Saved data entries
------------------------------
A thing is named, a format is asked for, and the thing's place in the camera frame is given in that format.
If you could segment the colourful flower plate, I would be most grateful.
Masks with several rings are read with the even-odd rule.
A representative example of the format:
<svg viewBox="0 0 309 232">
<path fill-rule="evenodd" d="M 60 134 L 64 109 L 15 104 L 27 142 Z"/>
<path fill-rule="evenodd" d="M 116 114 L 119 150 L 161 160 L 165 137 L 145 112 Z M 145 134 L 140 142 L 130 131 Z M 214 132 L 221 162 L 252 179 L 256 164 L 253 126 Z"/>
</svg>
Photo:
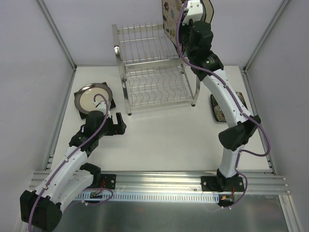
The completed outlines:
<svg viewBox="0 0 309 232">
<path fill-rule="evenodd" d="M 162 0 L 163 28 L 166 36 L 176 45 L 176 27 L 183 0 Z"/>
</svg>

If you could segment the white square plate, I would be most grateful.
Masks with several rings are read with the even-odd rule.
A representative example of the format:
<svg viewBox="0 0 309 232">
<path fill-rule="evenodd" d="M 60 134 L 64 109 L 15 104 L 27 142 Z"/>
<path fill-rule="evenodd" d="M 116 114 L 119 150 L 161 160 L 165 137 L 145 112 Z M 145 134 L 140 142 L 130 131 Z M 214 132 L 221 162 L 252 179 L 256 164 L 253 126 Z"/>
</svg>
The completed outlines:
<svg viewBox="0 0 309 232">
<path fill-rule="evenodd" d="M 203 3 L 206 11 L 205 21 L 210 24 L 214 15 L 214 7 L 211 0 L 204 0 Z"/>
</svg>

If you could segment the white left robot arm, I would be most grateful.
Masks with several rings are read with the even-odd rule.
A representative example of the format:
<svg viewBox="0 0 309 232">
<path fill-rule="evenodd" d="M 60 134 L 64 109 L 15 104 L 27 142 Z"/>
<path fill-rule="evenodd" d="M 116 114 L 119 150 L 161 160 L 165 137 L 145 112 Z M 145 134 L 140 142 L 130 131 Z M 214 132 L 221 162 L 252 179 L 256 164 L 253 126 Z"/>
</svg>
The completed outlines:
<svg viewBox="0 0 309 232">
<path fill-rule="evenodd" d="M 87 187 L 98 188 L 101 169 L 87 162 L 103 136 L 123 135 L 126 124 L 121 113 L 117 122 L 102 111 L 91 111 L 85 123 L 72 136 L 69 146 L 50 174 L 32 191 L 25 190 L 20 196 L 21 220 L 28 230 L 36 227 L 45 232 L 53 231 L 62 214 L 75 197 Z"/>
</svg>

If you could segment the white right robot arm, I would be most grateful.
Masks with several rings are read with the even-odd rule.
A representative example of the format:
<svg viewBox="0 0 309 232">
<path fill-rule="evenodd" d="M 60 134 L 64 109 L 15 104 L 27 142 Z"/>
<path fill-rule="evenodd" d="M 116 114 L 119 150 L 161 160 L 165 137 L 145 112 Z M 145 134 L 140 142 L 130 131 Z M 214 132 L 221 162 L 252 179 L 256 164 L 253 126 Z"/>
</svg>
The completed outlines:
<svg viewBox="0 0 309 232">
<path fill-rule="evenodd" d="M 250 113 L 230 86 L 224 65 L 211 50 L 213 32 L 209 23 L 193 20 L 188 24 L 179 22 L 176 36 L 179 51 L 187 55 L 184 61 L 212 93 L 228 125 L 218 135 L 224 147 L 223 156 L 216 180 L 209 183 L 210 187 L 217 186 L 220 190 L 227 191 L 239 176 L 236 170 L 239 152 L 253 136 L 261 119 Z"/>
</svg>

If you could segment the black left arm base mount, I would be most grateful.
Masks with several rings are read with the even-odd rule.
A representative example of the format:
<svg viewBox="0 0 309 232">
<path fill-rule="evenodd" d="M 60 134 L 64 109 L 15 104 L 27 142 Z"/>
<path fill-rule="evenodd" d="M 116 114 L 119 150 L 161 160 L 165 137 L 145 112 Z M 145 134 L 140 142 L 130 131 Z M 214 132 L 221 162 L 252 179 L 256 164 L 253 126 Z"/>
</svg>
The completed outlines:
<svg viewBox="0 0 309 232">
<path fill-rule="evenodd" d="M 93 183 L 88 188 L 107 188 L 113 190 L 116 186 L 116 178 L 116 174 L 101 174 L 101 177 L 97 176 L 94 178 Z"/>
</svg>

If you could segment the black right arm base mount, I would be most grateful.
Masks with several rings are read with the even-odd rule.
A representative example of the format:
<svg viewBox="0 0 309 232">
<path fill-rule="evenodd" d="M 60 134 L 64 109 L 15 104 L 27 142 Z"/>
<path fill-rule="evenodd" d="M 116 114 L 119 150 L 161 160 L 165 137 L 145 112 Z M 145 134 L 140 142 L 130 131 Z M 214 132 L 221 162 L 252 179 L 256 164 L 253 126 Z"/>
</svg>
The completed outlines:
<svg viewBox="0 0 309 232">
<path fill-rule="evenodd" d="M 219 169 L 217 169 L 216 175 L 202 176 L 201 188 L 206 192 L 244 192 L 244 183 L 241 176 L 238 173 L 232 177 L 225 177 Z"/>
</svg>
------------------------------
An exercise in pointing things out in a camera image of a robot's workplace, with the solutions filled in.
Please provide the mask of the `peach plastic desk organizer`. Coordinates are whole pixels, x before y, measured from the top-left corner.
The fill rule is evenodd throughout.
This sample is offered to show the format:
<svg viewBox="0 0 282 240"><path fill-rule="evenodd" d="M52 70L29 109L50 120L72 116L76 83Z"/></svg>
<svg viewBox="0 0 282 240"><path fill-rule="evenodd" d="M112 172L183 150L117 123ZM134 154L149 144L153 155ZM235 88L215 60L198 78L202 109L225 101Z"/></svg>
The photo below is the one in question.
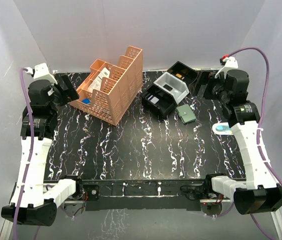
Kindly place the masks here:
------------------------------
ABOUT THIS TASK: Excerpt from the records above: set down only the lines from the one that contains "The fill rule is evenodd throughout." through the one that contains "Kindly place the", inclusive, word for word. Pictures stay out.

TASK RESULT:
The fill rule is evenodd throughout.
This sample is offered to show the format:
<svg viewBox="0 0 282 240"><path fill-rule="evenodd" d="M52 70L29 109L50 120L72 116L76 83Z"/></svg>
<svg viewBox="0 0 282 240"><path fill-rule="evenodd" d="M112 172L183 150L117 123ZM134 154L149 144L153 155ZM235 88L215 60L198 78L202 109L225 101Z"/></svg>
The photo below is the one in question.
Kindly place the masks here:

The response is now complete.